How many lines of the data include the string "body"? State the number and nothing else.
== == ==
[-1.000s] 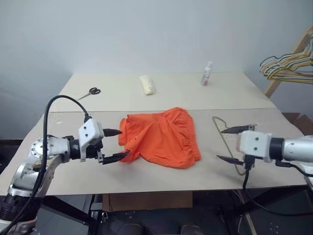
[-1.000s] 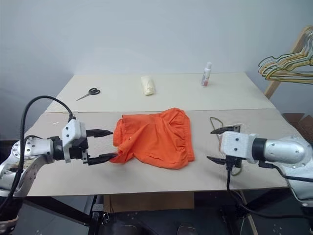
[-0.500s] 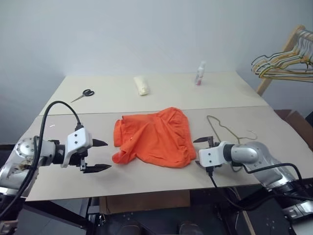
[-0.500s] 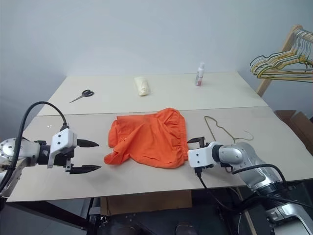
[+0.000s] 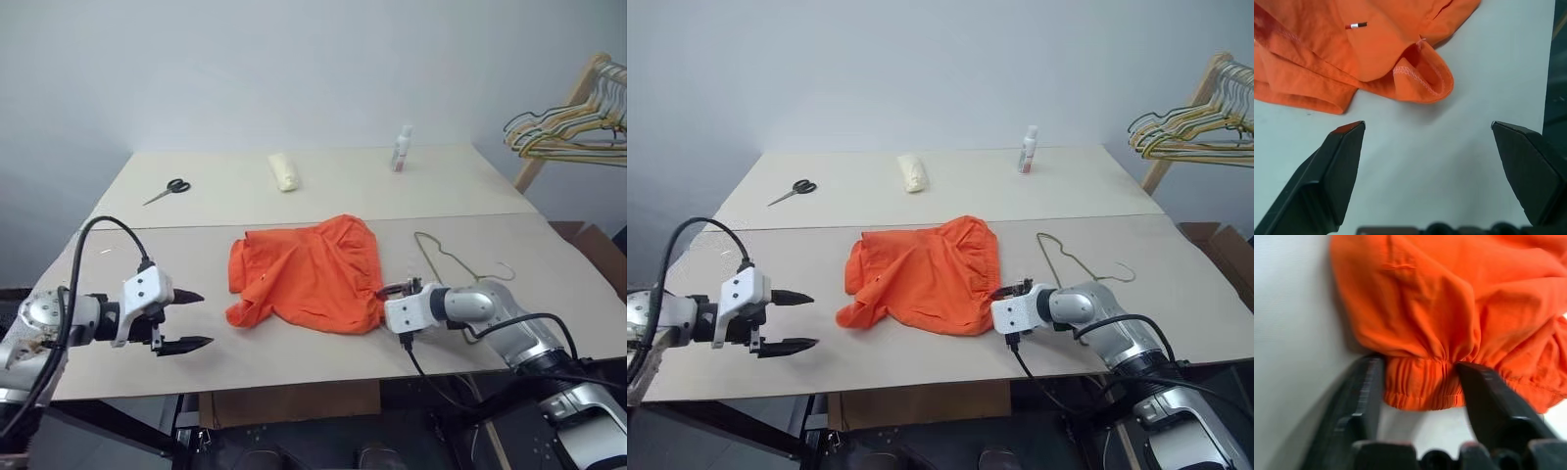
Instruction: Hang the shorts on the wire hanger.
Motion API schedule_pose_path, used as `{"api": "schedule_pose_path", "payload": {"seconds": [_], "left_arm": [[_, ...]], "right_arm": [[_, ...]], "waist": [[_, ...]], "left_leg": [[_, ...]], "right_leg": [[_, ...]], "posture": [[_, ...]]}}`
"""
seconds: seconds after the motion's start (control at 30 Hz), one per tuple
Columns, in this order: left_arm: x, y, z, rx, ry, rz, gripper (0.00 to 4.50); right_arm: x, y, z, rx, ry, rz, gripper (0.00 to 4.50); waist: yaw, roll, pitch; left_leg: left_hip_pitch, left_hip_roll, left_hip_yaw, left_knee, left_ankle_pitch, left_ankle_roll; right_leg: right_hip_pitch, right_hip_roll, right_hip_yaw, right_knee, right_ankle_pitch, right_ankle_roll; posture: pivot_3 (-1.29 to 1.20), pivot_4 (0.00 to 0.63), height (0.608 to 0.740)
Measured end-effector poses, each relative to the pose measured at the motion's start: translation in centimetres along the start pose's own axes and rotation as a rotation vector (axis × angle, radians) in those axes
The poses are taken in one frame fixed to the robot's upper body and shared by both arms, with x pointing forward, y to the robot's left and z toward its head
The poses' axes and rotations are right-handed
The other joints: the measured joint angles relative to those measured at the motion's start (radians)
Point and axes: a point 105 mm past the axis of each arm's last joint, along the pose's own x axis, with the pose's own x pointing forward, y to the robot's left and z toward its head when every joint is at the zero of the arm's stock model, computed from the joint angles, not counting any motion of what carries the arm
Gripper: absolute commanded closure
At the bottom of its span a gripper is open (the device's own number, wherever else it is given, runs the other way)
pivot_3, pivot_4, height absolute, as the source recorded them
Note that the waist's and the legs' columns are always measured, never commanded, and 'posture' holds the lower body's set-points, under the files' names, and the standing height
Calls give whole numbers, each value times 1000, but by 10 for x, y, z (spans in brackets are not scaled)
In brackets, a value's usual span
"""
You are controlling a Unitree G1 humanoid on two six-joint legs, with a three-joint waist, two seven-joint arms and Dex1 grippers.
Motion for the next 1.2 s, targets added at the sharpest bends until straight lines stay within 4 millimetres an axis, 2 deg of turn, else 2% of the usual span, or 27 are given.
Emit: {"api": "schedule_pose_path", "payload": {"seconds": [0.17, 0.3, 0.43, 0.57, 0.67, 0.8, 0.9, 0.97, 1.2], "left_arm": [[23, 4, 8, 5, -75, -7, 0], [45, 7, 22, 68, -150, -23, 0], [55, 9, 26, 219, -85, -87, 0], [66, 7, 13, 354, 24, -142, 0], [72, 14, 1, 447, 113, -138, 0], [74, 24, 1, 522, 145, -113, 0], [80, 26, 3, 495, 118, -94, 631], [87, 23, 7, 470, 72, -99, 1211], [87, 20, 4, 482, 65, -121, 3698]], "right_arm": [[0, 3, -1, 5, 2, 19, 4424], [0, 7, 0, 13, -1, 28, 4473], [0, 8, 1, 17, -5, 32, 4473], [0, 6, 0, 13, 9, 12, 4473], [0, 5, 0, 15, 16, 5, 4473], [0, 5, -1, 16, 18, 2, 4473], [0, 5, -1, 15, 19, 1, 4500], [0, 5, -1, 14, 20, -1, 4500], [1, 4, 0, 17, 18, -5, 4500]], "waist": [[6, 0, 0], [8, 0, 0], [4, 0, -1], [0, 0, -1], [-1, 0, -1], [-4, 0, -1], [-6, 0, -1], [-6, -1, -1], [-15, -1, -1]], "left_leg": [[-1, -1, 0, 0, 0, 0], [-1, -1, 0, 0, 0, -1], [-1, -1, 0, 0, 0, -1], [-1, -1, 0, 0, 0, -1], [-1, -1, 0, 0, 0, -1], [-1, -1, 0, 0, 0, 0], [-1, -1, 0, 0, 0, 0], [-1, -1, 0, 1, 0, 0], [-1, -1, 0, 1, 0, 0]], "right_leg": [[-1, 0, 0, 0, 0, 0], [-1, 0, 0, 0, 0, 0], [-1, 0, 0, -1, 0, 0], [-1, 0, 0, -1, 0, 0], [0, 0, 0, -1, 0, 0], [0, 0, 0, -1, 0, 0], [0, 0, 0, 0, 0, 0], [-1, 0, 0, 0, 0, 0], [-1, 0, 0, 0, 0, 0]], "posture": [[53, 0, 740], [35, 0, 740], [22, 0, 740], [11, 0, 740], [10, 0, 740], [11, 0, 740], [13, 0, 740], [14, 0, 740], [14, 0, 740]]}}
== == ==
● Task output: 2